The Birkbeck School of Social Sciences, History and Philosophy is delighted to invite you to a lecture by Marina Warner: 'Times of Love and Hate'.

Generated in the crossing of boundaries and contesting of borders, contemporary social and political conflict across the world is marked by questions of identity and belonging, by the use and misuse of history, and articulated in polarizing language within an increasingly prohibitive public sphere. Yet at the same time, new humanitarian movements and creative interventions are also emerging, crafting spaces of dissent, hope, and even moments of love.

Reflecting on her work with refugees in Sicily as part of the Stories in Transit project, Marina will argue for the need to create cultural spaces that enable imaginative, alternative stories to be told, for the power of thinking through material practices, and the urgency of supporting different ways that community and self can be made and remade.

There will be time for questions and discussion after the lecture and then join us for a drink to launch a suite of new programmes beginning in the School in 2017 and 2018, including: the MSc War & Humanitarianism, MA Public Histories, BA Human Geography, BA Archaeology & Geography, and BA Intercultural Communication & Language.

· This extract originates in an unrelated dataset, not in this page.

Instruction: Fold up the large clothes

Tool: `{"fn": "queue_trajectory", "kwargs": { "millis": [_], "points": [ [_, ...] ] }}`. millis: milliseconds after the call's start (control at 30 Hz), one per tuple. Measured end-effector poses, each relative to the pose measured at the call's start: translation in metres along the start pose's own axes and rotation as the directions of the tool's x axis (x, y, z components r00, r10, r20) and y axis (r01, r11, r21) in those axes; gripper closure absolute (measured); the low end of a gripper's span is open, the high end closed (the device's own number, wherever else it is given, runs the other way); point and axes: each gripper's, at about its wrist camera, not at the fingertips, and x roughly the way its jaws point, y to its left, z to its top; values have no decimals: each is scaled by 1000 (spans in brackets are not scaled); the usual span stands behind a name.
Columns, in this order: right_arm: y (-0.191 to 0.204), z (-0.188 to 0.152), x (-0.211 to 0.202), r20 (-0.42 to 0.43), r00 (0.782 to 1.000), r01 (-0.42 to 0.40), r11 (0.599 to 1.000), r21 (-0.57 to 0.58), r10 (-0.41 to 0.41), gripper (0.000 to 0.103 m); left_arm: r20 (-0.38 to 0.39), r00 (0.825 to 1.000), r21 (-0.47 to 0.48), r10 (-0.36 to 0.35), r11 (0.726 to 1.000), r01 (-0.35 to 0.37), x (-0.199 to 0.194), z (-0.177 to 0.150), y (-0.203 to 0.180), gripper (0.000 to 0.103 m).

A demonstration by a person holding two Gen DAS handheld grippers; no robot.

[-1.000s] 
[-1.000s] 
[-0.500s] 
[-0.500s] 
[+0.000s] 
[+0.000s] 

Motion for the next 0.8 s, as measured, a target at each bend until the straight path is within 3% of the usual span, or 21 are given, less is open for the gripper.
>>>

Marina Warner is a writer of fiction and cultural history, whose books include Alone of All Her Sex: The Myth and the Cult of the Virgin Mary (l976), Joan of Arc: The Image of Female Heroism (l982) and Monuments & Maidens: The Allegory of the Female Form (l988). In l994 she gave the BBC Reith Lectures on the theme of Six Myths of Our Time. She has explored the fairytale tradition in From the Beast to the Blonde (l994) and Stranger Magic: Charmed States and The Arabian Nights (2011). She has curated exhibitions, including The Inner Eye (l996), Metamorphing (2002-3), and Only Make-Believe: Ways of Playing (2005), and contributed essays to books and catalogues, which will be collected in Seeing Feelingly, forthcoming. Her third novel, The Lost Father, was short-listed for the Booker prize in l988; it was followed by Indigo, a retelling of The Tempest, and, in 2000, by The Leto Bundle, a novel about a refugee travelling in time. Her most recent book is Once Upon a Time: A Short History of Fairy Tale. A third collection of short stories, Fly Away Home, was published in 2015. In 2015 she was made DBE and given the Holberg Prize in the Arts and Humanities. She is Professor of English and Creative Writing at Birkbeck College, a Fellow of the British Academy and President of the Royal Society of Literature.